だって受け入れられるわけがないじゃない。どうして私はいつもこうなのだろう。華のあるドラマのヒロインになることは許されない。教室の隅っこがお似合いの、教師に名前さえ憶えてもらえないような、代わりはいくらでもいる脇役。まるでほこりのようだ。ふっと息を吹きかければ消えてしまう。

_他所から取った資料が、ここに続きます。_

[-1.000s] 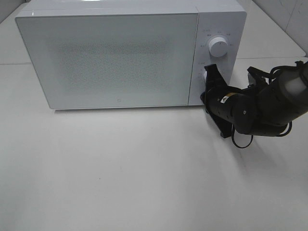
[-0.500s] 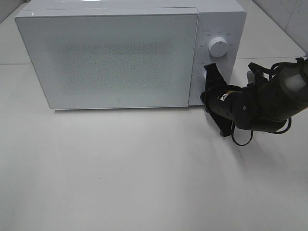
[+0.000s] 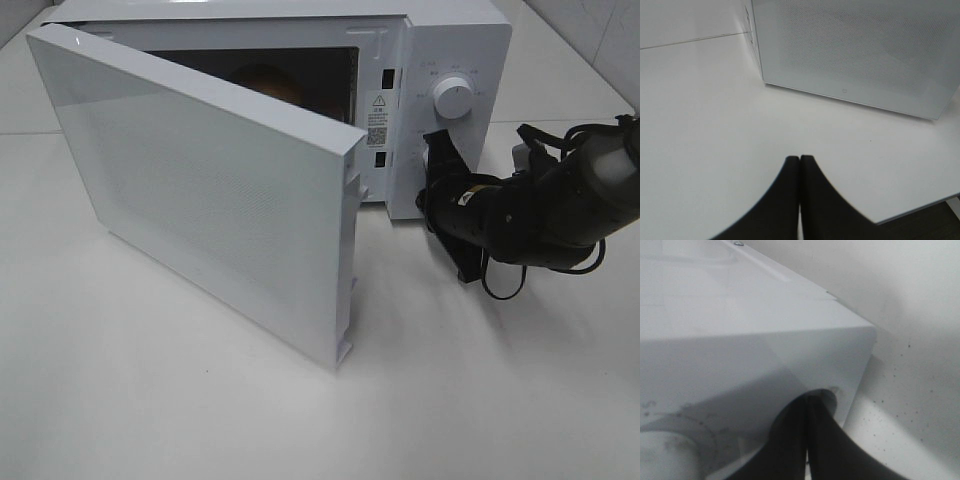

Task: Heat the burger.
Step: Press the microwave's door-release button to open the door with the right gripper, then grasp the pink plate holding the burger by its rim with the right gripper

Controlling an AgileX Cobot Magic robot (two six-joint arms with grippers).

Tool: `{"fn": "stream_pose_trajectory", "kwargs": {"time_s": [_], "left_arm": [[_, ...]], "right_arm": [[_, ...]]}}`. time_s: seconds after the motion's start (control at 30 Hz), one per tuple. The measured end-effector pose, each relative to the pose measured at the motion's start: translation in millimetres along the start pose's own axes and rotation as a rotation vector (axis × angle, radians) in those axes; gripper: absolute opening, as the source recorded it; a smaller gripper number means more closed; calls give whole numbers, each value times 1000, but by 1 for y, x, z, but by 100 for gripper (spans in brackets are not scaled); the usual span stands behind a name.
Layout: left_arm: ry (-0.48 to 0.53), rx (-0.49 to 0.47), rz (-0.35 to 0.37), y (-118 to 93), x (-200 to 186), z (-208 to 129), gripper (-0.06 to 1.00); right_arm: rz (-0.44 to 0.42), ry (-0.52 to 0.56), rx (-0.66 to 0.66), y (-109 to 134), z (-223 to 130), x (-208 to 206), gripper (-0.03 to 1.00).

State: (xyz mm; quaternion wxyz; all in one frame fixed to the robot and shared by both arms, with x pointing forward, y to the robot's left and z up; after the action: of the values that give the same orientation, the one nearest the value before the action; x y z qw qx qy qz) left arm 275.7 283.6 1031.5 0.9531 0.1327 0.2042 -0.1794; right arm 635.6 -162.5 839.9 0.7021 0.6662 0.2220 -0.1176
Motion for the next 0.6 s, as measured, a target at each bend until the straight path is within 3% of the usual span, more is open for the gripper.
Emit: {"fn": "stream_pose_trajectory", "kwargs": {"time_s": [0.37, 0.6], "left_arm": [[0, 0, 0, 0, 0, 0, 0], [0, 0, 0, 0, 0, 0, 0]], "right_arm": [[26, 36, -57, 5, 0, -15, 1], [116, 34, -133, 16, 7, -49, 1]]}}
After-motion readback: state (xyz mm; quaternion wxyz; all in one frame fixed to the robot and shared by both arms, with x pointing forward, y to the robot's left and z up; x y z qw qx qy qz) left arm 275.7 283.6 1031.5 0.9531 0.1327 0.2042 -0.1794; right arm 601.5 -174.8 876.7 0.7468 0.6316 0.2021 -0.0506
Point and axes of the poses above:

再び個室のドアをノックして、ゆうこ、大丈夫と奈々が声をかけてきた。
「上司に私から事情は話しておいたから、今日は早退していいって。仕事場に入りにくいなら、私が荷物とってくるよ」
優しくて美人で華のある奈々が羨ましくて、妬みたくなってくる。こんなときにさえそんな嫉妬心を覚える私をどうか哀れんでほしい。
「―――――――奈々」
「ん?大丈夫?」
「ありがとう」
「今度また合コンしよ。そんな最低な男と比べ物にならないとびっきりのイケメン用意しとく。荷物とってくるね」
私は今度は女子トイレに響き渡るような声を出し、恥ずかし気もなく子供のように泣きじゃくった。まるで幼き獣の咆哮だ。
デスクでパソコンにむかってカタカタとしている職場の皆にもきこえているかもしれない。

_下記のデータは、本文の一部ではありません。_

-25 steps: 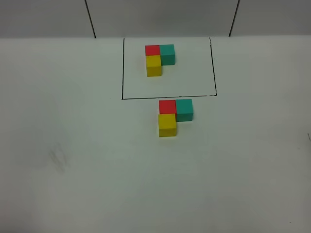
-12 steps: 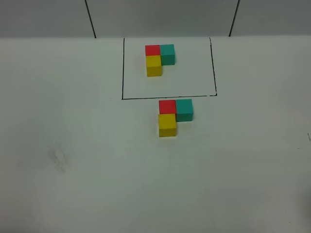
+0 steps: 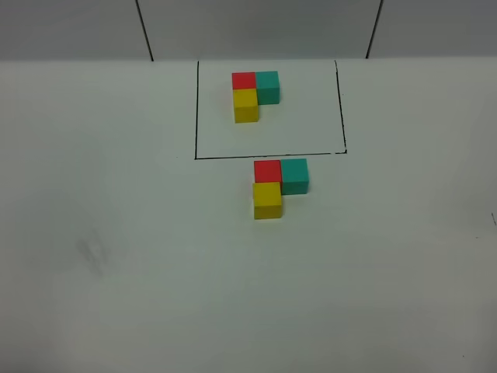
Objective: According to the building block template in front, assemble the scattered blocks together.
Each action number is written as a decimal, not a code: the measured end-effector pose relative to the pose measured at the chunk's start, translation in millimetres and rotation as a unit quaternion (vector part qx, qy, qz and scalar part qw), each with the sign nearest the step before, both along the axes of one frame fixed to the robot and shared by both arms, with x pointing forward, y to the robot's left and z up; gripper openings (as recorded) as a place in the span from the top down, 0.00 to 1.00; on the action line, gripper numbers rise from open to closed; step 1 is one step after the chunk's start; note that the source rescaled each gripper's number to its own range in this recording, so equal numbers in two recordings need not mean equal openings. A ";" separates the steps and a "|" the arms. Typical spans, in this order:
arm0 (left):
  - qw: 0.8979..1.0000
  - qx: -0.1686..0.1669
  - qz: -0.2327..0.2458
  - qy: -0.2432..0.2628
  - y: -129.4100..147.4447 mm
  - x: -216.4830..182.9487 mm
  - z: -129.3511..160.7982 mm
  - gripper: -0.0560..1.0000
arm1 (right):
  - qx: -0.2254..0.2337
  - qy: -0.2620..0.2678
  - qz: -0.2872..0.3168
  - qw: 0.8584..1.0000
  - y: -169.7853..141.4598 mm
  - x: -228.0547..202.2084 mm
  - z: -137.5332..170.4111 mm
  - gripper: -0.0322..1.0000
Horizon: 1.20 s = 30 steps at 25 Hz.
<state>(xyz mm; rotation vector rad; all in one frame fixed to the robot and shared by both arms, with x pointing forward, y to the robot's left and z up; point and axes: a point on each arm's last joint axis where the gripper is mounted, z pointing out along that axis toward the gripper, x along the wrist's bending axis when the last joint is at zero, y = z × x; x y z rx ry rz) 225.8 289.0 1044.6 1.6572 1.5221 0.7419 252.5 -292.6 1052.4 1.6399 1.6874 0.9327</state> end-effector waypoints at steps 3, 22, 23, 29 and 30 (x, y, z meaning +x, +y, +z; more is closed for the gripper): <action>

次出勤したときは変な噂をたてる人間もいるかもしれない。
でもそんなこともかまわないくらい、今は自分という人間が哀しくてしかたがなかった。
私は歳を重ね、経験を重ねても、自分のイメージを拭いくれない。
スクールカーストで頂点に立つ華々しい彼女達と或る意味で同類。自分に合ったポジションでぬくぬくと過ごし、埃被った机を壊す事無く大事に労り、亀の如し殻に籠っていただけの安全地帯で過ごすからっぽの女。いつまで竜宮城にいるつもりだ?
悲劇のヒロインにも結末は必要だ。ハッピーエンド?バッドエンド?
だから私はこれを失恋だとは認めず、失恋のような経験とする。
この話には続きがあるからだ。私が私を抜け出すことができれば。
貴人は私の空白をどうみたの?ただそれだけ、彼に聞いてみたい。